What you need to do:
Answer with one number: the count of lines in this material that hold the word "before".

Input:

======

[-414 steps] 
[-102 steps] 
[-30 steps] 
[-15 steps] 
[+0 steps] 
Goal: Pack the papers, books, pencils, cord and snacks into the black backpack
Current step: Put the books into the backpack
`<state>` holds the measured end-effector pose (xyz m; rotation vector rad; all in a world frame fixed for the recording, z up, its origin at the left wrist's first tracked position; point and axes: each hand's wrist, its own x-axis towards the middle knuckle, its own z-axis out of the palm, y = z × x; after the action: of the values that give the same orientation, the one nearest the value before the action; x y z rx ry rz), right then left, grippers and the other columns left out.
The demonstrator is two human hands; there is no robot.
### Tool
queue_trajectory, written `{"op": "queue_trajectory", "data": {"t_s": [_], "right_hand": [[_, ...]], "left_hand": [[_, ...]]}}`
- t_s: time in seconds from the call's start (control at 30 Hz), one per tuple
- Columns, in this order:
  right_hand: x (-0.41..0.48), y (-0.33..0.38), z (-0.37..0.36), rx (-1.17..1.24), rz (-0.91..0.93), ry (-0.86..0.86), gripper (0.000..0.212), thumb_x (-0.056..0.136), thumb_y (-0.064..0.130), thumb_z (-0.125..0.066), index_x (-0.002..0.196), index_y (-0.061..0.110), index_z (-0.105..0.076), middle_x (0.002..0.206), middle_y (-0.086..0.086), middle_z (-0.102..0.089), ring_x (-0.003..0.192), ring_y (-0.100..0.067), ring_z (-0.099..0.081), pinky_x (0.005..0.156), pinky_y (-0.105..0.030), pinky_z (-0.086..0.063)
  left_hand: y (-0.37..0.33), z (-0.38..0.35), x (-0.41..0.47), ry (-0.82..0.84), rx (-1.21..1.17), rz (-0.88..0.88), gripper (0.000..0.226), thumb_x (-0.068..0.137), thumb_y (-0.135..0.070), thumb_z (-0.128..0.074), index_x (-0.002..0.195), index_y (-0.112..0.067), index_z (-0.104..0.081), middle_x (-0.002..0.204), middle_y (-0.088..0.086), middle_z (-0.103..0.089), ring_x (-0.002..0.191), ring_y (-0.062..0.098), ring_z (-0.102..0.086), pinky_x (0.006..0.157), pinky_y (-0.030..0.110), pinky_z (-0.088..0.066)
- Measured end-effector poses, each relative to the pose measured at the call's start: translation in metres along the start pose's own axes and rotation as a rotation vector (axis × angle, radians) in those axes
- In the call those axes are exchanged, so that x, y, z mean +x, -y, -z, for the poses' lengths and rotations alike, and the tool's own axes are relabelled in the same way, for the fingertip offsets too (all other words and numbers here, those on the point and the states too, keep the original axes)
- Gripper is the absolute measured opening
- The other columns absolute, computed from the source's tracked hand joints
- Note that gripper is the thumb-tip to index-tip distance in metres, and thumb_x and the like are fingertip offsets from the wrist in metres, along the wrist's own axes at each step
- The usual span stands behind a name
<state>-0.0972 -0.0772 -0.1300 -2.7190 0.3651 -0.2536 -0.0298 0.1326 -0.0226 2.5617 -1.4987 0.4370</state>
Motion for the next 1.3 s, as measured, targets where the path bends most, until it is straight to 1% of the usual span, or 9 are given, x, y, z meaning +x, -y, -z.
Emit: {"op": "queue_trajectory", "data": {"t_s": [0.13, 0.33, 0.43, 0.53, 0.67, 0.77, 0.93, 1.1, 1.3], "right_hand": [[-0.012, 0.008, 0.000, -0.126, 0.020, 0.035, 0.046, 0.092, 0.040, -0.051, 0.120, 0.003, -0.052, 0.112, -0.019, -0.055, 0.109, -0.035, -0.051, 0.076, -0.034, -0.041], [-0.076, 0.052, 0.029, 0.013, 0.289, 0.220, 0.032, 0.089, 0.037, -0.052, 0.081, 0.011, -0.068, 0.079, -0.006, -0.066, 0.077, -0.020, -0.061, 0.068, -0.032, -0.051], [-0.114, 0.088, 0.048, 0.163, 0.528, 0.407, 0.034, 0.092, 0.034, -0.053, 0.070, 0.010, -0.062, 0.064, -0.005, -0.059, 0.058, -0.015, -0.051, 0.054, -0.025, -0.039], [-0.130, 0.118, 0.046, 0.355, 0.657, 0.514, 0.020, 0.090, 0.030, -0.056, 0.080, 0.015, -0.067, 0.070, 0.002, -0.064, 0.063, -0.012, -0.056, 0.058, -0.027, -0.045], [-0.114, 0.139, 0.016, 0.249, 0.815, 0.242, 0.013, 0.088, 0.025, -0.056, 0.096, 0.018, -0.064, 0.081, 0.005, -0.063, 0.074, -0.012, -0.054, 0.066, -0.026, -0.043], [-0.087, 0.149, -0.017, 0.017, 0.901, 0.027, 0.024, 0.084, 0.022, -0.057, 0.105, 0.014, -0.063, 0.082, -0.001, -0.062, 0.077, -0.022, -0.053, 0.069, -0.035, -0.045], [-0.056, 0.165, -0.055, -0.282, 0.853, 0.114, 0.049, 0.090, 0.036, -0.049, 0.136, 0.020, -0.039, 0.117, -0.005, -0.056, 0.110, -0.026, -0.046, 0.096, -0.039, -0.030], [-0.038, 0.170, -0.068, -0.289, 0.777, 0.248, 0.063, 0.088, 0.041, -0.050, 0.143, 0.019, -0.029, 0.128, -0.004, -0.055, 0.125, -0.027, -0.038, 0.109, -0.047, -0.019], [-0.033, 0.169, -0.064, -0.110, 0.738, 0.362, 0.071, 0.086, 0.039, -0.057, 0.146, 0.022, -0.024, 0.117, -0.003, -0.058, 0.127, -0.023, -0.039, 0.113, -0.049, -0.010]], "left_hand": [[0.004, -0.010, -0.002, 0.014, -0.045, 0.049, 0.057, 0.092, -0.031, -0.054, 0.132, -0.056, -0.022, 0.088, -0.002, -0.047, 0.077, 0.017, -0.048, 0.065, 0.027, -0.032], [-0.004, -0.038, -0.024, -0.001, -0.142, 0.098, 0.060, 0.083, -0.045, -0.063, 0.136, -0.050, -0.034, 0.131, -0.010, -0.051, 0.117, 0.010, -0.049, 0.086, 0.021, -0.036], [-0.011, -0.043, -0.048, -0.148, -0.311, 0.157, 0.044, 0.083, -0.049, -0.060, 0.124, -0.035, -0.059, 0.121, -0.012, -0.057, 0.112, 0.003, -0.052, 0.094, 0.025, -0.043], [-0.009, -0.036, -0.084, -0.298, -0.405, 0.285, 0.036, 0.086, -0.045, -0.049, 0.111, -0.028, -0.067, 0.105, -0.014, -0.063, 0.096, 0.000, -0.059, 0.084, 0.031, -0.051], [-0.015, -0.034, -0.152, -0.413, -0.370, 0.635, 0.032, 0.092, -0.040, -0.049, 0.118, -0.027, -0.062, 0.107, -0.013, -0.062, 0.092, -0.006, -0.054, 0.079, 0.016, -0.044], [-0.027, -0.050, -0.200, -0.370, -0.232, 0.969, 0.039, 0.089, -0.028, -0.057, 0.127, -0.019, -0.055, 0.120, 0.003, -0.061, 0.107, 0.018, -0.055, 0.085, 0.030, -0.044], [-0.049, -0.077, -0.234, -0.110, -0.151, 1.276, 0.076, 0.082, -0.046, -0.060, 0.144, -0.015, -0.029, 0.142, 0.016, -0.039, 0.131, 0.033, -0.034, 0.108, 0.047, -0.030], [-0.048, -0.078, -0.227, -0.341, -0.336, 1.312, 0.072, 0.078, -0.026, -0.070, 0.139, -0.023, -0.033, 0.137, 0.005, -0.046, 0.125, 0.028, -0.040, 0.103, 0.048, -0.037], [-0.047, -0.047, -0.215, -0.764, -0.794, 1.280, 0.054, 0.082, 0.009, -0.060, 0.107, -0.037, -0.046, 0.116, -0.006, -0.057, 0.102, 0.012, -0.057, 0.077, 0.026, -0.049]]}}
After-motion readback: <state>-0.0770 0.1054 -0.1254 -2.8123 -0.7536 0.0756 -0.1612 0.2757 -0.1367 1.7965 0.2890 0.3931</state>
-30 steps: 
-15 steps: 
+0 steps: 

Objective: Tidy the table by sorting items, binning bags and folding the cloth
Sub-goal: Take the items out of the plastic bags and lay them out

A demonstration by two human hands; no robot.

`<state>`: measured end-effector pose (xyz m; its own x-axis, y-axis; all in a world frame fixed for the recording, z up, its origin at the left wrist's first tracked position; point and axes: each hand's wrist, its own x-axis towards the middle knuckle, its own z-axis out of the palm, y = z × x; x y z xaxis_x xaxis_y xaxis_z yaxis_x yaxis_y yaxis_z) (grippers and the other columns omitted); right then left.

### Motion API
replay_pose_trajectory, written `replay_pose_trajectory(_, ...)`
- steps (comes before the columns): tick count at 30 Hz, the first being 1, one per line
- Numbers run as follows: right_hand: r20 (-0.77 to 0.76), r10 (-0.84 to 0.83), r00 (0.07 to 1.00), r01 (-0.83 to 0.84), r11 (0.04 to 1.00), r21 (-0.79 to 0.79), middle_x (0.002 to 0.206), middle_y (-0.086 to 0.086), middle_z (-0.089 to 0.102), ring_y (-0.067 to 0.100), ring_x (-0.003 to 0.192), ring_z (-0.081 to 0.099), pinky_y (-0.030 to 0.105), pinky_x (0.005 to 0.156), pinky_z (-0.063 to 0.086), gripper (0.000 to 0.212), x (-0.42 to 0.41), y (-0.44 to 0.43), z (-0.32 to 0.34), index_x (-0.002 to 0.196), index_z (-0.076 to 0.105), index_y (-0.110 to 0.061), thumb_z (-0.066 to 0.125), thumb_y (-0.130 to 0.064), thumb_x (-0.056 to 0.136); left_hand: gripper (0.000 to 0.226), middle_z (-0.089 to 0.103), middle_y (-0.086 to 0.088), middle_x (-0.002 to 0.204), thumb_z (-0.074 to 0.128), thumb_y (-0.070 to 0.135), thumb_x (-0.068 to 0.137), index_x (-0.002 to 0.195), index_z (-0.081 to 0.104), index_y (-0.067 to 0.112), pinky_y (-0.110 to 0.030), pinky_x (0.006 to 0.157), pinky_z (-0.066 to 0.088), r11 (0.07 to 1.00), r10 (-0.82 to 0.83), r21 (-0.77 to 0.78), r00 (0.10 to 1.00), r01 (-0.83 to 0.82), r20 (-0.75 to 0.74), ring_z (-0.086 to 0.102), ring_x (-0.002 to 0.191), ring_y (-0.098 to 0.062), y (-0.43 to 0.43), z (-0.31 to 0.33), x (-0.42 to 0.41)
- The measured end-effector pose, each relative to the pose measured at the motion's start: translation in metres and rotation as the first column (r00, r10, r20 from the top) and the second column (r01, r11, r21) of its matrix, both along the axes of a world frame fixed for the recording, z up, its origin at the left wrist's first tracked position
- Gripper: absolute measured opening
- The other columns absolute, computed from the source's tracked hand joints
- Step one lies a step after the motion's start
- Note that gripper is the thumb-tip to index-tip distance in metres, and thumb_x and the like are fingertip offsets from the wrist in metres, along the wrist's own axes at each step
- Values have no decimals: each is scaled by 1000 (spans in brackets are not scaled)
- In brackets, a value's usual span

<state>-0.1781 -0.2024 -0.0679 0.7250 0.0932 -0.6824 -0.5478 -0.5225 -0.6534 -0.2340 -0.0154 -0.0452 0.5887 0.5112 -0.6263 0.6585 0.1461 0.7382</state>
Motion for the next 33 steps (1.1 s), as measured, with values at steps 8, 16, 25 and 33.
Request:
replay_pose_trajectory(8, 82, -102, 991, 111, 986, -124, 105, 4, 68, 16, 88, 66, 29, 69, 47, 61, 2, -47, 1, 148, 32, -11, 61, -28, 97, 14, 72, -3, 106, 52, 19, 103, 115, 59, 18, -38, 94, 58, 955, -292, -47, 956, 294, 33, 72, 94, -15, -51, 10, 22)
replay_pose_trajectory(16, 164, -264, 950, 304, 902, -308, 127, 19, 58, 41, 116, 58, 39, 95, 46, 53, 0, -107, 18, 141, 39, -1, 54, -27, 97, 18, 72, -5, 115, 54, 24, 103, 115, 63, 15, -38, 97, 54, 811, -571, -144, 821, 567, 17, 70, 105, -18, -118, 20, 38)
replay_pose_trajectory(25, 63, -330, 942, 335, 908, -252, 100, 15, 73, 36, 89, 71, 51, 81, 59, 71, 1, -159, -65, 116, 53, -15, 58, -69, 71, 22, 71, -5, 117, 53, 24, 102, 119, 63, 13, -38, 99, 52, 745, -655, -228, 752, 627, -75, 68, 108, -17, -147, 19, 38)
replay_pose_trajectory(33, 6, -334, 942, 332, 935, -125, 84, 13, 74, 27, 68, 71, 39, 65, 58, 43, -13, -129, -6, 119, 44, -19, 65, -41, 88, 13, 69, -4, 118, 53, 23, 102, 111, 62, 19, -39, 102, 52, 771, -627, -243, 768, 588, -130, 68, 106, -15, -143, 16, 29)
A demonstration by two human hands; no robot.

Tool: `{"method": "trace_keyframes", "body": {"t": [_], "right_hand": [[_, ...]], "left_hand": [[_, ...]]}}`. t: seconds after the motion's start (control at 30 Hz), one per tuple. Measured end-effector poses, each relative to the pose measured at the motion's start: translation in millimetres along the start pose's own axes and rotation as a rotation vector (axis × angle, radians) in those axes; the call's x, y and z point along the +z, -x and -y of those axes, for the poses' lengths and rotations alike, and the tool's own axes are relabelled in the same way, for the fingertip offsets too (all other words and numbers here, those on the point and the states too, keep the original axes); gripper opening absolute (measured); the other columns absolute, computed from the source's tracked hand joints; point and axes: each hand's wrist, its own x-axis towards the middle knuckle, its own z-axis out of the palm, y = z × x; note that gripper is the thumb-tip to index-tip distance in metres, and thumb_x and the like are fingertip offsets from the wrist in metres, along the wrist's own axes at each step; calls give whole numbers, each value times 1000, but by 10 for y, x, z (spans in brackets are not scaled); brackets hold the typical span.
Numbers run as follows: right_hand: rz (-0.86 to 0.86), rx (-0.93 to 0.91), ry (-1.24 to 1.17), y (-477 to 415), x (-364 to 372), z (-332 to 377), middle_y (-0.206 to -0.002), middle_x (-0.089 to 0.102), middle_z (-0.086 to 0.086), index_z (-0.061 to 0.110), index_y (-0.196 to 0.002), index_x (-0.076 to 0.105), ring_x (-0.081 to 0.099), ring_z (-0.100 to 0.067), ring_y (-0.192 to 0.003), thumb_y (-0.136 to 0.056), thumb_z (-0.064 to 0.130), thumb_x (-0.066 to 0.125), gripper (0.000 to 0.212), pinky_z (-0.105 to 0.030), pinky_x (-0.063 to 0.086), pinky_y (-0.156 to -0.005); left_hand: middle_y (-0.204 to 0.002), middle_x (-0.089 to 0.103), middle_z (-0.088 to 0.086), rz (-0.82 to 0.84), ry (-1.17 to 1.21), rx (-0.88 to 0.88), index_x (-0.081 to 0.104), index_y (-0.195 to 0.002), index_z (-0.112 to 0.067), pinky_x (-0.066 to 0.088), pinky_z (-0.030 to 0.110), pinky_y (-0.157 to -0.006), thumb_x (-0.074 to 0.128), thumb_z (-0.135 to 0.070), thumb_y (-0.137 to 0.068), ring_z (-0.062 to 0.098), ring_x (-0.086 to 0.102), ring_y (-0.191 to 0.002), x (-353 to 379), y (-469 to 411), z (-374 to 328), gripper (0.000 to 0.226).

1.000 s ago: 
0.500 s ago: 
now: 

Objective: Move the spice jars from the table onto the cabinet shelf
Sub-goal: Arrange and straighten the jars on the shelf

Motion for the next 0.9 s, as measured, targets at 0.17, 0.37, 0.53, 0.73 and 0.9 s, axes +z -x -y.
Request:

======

Response area:
2